_WHAT IS EXPECTED_
Below are entries; print them exactly from the first line through the one containing "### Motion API".

_INFORMATION SHOWN_
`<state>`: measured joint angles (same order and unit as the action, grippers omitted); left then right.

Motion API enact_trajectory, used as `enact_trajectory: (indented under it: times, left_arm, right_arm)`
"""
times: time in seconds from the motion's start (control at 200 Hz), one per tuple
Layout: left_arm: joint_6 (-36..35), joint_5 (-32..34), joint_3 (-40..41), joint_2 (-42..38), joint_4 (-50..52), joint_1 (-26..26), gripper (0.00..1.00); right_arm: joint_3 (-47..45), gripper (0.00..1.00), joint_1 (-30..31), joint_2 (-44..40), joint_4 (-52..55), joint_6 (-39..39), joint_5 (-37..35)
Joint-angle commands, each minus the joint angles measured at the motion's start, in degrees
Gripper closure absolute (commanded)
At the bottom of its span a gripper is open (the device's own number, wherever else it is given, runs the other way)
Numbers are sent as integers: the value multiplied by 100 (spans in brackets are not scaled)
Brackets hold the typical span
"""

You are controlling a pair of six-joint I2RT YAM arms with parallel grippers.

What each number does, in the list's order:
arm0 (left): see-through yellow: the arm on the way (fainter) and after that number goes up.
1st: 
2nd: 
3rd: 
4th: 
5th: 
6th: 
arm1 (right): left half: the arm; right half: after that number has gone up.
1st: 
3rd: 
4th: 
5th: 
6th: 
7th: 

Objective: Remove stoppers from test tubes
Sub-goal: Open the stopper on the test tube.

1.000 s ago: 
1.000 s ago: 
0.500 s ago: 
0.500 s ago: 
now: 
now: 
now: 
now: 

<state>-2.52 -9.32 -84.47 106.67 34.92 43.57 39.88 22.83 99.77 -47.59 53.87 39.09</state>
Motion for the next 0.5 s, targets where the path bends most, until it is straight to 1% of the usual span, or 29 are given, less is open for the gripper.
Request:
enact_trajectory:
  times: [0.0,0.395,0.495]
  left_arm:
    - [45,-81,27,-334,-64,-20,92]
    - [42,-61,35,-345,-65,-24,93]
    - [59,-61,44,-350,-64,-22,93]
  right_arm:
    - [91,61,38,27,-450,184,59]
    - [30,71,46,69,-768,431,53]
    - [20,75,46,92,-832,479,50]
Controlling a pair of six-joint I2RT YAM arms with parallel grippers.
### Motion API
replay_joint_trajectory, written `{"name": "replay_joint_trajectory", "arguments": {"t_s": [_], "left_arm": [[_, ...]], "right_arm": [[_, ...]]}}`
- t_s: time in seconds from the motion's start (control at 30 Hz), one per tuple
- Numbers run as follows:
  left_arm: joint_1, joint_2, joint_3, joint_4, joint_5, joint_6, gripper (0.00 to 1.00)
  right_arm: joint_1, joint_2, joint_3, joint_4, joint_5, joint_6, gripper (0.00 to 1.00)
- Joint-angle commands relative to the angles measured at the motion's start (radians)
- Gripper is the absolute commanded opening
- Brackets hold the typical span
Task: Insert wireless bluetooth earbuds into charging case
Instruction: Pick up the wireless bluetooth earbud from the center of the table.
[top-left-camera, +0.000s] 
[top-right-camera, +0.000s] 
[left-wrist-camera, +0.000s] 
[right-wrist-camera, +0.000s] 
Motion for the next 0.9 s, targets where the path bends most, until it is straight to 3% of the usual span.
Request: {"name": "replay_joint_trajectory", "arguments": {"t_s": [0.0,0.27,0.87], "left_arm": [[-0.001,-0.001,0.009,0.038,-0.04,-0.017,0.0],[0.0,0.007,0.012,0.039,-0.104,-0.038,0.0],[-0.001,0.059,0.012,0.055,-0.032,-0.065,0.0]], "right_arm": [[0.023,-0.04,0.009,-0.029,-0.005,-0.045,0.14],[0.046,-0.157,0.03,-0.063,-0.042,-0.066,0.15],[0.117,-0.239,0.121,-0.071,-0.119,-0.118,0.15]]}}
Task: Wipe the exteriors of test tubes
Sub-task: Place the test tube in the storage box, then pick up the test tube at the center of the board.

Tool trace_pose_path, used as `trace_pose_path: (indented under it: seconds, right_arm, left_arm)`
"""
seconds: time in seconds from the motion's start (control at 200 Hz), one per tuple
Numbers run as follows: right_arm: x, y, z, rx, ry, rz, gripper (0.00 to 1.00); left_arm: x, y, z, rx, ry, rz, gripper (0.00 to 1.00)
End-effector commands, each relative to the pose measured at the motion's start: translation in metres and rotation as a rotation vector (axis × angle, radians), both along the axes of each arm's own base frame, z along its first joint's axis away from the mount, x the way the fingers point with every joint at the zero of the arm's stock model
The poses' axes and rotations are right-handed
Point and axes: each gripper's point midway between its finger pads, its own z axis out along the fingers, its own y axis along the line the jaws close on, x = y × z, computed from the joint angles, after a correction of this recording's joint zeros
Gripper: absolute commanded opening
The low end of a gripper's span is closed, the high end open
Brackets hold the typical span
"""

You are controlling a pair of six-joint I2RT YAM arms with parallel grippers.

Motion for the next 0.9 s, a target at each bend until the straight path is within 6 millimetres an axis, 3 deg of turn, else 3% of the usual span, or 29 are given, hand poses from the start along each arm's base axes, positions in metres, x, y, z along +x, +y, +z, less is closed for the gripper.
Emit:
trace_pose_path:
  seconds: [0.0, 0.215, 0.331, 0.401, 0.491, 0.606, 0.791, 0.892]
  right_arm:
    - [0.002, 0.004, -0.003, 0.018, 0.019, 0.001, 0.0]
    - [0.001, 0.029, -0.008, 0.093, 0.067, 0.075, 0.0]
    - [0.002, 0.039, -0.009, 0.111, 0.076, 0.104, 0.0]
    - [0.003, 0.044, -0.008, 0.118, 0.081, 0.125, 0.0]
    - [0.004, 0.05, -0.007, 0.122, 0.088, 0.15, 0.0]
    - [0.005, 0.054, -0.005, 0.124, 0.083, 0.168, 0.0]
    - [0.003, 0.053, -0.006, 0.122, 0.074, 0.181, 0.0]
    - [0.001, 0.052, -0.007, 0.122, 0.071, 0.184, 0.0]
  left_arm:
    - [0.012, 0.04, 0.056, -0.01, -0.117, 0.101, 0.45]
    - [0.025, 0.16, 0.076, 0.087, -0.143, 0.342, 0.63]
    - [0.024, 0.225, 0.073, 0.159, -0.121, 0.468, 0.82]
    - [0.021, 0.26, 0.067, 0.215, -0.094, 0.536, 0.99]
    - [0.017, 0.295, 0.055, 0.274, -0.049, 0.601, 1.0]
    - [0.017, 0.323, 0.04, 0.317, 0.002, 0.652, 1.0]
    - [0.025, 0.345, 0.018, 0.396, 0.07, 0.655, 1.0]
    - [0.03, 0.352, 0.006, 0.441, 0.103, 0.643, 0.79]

_OUTPUT OF THE EXERCISE_
`<state>`: measured joint angles (same order and unit as the action, grippers omitted); left then right.

Motion API enact_trajectory, used as `enact_trajectory: (indented under it: times, left_arm, right_arm)`
"""
times: time in seconds from the motion's start (control at 200 Hz), one per tuple
Layout: left_arm: joint_6 (-36..35), joint_5 (-32..34), joint_3 (-40..41), joint_2 (-42..38), joint_4 (-50..52), joint_1 (-26..26), gripper (0.00..1.00); right_arm: joint_3 (-47..45), gripper (0.00..1.00), joint_1 (-30..31), joint_2 (-44..40), joint_4 (-52..55), joint_6 (-39..39), joint_5 (-37..35)
Joint-angle commands, each minus the joint angles measured at the motion's start, in degrees
Gripper closure absolute (commanded)
At the bottom of its span a gripper is open (the device's own number, wherever else it is given, runs the other way)
Numbers are sent as integers: the value multiplied by 100 (spans in brackets are not scaled)
Brackets hold the typical span
"""

You are controlling a pair of six-joint I2RT YAM arms with parallel grippers.

What each number does, in the list's order:
arm0 (left): see-through yellow: the arm on the way (fainter) and after that number goes up.
1st: 
2nd: 
3rd: 
4th: 
5th: 
6th: 
arm1 (right): left half: the arm; right half: after that number has gone up.
1st: 
3rd: 
4th: 
5th: 
6th: 
7th: 

Objective: Remove stoppers from test tubes
Sub-goal: Open the stopper on the test tube.

1.000 s ago: 
1.000 s ago: 
0.500 s ago: 
0.500 s ago: 
now: 
now: 
now: 
now: 

<state>-2.52 -9.32 -84.47 106.67 34.92 43.57 39.88 22.83 99.77 -47.59 53.87 39.09</state>
Motion for the next 0.5 s, targets where the path bends most, until it is straight to 1% of the usual span, or 29 are given, less is open for the gripper.
Request:
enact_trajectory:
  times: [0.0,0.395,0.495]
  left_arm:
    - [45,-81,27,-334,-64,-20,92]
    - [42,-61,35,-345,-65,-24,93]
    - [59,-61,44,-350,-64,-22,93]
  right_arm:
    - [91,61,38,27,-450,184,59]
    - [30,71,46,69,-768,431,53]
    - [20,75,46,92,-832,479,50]
Controlling a pair of six-joint I2RT YAM arms with parallel grippers.
### Motion API

This response is complete, and nothing else is pending.